Exercise goal
When you return the lines below, go from the first through the line with "In the picture (51, 140)", keep them exact, and leave out every picture.

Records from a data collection
···
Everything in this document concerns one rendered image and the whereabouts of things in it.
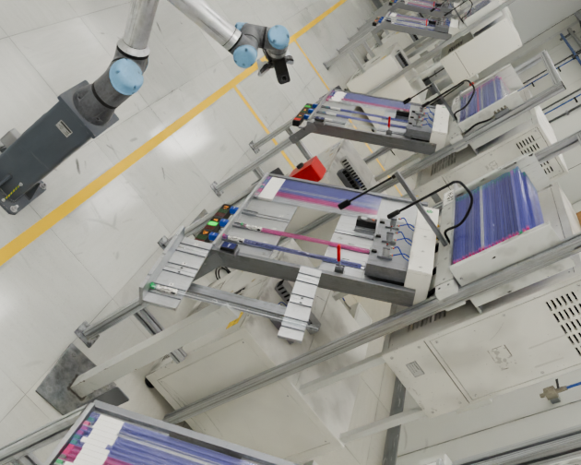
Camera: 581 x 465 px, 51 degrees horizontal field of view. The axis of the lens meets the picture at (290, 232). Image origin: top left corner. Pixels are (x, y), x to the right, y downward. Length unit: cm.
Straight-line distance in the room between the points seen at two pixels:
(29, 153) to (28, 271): 45
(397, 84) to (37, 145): 475
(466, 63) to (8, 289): 511
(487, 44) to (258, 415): 482
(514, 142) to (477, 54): 326
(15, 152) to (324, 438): 162
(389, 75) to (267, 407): 470
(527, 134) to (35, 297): 242
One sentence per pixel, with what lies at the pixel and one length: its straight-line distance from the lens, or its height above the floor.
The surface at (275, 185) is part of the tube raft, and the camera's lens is 258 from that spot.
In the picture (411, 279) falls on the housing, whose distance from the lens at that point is 201.
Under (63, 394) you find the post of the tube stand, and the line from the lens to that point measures 243.
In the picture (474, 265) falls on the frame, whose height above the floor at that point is 146.
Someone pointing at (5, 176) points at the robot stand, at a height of 8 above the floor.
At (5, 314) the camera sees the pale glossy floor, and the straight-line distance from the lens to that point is 243.
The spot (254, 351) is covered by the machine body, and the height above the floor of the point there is 59.
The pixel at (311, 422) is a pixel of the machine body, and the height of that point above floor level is 57.
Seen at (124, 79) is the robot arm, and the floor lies 77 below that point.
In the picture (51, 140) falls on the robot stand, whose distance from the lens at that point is 240.
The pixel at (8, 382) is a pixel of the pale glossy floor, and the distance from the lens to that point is 234.
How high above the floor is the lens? 194
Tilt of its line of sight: 28 degrees down
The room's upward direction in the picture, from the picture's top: 60 degrees clockwise
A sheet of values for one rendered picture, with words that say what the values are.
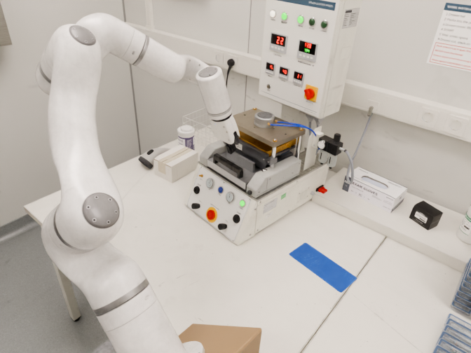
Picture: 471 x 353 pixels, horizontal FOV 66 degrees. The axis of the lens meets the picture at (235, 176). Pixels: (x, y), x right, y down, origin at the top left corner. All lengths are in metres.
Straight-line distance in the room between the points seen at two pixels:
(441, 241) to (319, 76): 0.76
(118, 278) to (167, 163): 0.98
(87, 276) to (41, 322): 1.47
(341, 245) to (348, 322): 0.34
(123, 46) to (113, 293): 0.63
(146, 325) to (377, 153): 1.32
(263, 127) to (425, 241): 0.74
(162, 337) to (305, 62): 1.04
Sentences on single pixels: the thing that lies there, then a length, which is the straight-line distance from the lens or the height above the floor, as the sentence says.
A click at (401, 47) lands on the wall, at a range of 1.65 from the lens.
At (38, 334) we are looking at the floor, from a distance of 2.23.
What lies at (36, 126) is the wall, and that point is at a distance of 2.61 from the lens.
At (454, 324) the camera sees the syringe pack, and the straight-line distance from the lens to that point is 1.31.
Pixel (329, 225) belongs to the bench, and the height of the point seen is 0.75.
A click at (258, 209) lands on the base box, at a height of 0.88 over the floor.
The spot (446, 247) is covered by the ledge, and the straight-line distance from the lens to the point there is 1.57.
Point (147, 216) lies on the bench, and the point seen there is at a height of 0.75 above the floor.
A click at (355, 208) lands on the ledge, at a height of 0.79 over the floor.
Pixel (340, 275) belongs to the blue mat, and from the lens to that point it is 1.35.
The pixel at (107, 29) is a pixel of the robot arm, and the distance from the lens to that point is 1.04.
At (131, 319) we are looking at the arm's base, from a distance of 0.79.
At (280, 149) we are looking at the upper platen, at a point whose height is 1.04.
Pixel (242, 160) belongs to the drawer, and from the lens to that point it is 1.40.
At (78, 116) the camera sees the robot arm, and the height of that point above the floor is 1.38.
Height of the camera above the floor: 1.71
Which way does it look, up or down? 33 degrees down
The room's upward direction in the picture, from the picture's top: 3 degrees clockwise
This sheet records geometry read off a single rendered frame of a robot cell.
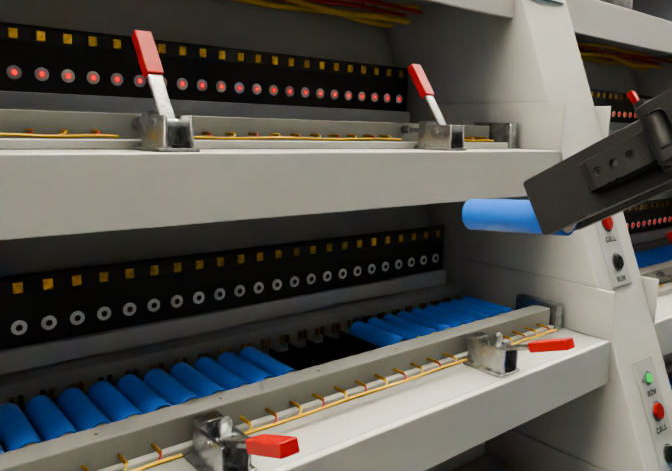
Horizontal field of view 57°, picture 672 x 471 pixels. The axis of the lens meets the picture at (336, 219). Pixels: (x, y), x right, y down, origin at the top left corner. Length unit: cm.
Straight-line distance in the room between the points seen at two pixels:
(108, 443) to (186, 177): 16
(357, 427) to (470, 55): 48
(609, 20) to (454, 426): 60
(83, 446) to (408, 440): 22
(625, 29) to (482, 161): 43
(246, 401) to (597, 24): 66
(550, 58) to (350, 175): 34
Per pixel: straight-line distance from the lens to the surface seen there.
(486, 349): 56
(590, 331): 70
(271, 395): 45
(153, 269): 53
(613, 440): 73
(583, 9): 87
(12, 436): 44
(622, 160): 30
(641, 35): 101
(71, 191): 37
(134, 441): 41
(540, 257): 72
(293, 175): 44
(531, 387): 58
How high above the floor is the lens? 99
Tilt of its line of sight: 8 degrees up
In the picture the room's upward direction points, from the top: 12 degrees counter-clockwise
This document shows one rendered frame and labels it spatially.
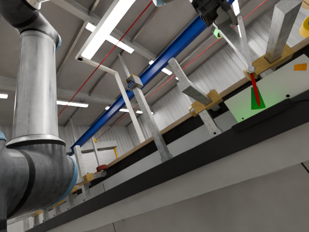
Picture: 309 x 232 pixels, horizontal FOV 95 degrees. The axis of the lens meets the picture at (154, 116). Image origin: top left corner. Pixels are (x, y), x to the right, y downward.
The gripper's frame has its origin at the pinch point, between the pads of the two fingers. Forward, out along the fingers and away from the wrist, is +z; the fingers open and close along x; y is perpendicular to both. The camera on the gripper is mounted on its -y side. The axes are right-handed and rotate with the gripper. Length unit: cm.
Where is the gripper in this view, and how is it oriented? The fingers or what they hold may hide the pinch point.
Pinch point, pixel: (237, 20)
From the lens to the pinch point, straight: 66.7
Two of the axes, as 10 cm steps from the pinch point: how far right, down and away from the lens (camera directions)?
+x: -5.6, -0.9, -8.2
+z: 3.9, 8.5, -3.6
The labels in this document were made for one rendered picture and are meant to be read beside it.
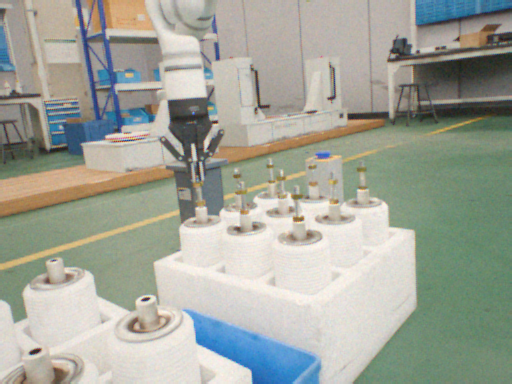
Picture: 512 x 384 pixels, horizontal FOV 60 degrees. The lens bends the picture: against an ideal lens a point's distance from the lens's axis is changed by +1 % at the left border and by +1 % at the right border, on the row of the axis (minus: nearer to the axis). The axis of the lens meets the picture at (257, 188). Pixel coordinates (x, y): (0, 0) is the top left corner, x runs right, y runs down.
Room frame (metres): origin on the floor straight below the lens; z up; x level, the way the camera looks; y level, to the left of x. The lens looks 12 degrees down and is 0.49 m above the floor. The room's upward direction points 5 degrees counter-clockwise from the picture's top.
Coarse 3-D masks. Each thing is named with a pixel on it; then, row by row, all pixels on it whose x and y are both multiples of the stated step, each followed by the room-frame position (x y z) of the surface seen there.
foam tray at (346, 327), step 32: (384, 256) 0.76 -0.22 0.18; (160, 288) 0.83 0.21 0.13; (192, 288) 0.76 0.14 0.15; (224, 288) 0.71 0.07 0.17; (256, 288) 0.67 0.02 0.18; (352, 288) 0.66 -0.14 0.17; (384, 288) 0.76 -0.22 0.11; (224, 320) 0.71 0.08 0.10; (256, 320) 0.66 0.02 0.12; (288, 320) 0.62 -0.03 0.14; (320, 320) 0.59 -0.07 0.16; (352, 320) 0.66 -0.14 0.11; (384, 320) 0.75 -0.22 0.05; (320, 352) 0.59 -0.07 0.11; (352, 352) 0.65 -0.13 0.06
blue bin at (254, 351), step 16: (208, 320) 0.70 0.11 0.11; (208, 336) 0.70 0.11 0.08; (224, 336) 0.68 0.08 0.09; (240, 336) 0.65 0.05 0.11; (256, 336) 0.63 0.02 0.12; (224, 352) 0.68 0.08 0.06; (240, 352) 0.65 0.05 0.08; (256, 352) 0.63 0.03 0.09; (272, 352) 0.61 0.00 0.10; (288, 352) 0.59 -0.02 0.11; (304, 352) 0.57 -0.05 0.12; (256, 368) 0.63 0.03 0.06; (272, 368) 0.61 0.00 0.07; (288, 368) 0.59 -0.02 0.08; (304, 368) 0.57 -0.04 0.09; (320, 368) 0.55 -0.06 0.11
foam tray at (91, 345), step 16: (112, 304) 0.66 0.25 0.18; (112, 320) 0.61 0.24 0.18; (16, 336) 0.59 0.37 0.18; (80, 336) 0.57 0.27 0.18; (96, 336) 0.57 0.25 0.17; (64, 352) 0.54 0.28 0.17; (80, 352) 0.55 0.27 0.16; (96, 352) 0.57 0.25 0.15; (208, 352) 0.50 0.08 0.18; (208, 368) 0.47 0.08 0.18; (224, 368) 0.46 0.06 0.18; (240, 368) 0.46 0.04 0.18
···
Response to this exercise
Everything in this document concerns one rendered image and the whereabouts of things in it.
Camera: 581 x 465 px, 51 degrees horizontal field of view. The axis of the lens meets the picture at (290, 232). Image origin: top left corner. Pixels are (x, y), x to the right, y downward. Length unit: cm.
Straight-line distance in the room between the points seen at two pixels:
(29, 153) to (28, 271): 45
(397, 84) to (37, 145): 475
(466, 63) to (8, 289): 511
(487, 44) to (258, 415): 482
(514, 142) to (477, 54): 326
(15, 152) to (324, 438): 162
(389, 75) to (267, 407): 470
(527, 134) to (35, 297): 242
One sentence per pixel, with what lies at the pixel and one length: its straight-line distance from the lens, or its height above the floor.
The surface at (275, 185) is part of the tube raft, and the camera's lens is 258 from that spot.
In the picture (411, 279) falls on the housing, whose distance from the lens at that point is 201.
Under (63, 394) you find the post of the tube stand, and the line from the lens to that point measures 243.
In the picture (474, 265) falls on the frame, whose height above the floor at that point is 146.
Someone pointing at (5, 176) points at the robot stand, at a height of 8 above the floor.
At (5, 314) the camera sees the pale glossy floor, and the straight-line distance from the lens to that point is 243.
The spot (254, 351) is covered by the machine body, and the height above the floor of the point there is 59.
The pixel at (311, 422) is a pixel of the machine body, and the height of that point above floor level is 57.
Seen at (124, 79) is the robot arm, and the floor lies 77 below that point.
In the picture (51, 140) falls on the robot stand, whose distance from the lens at that point is 240.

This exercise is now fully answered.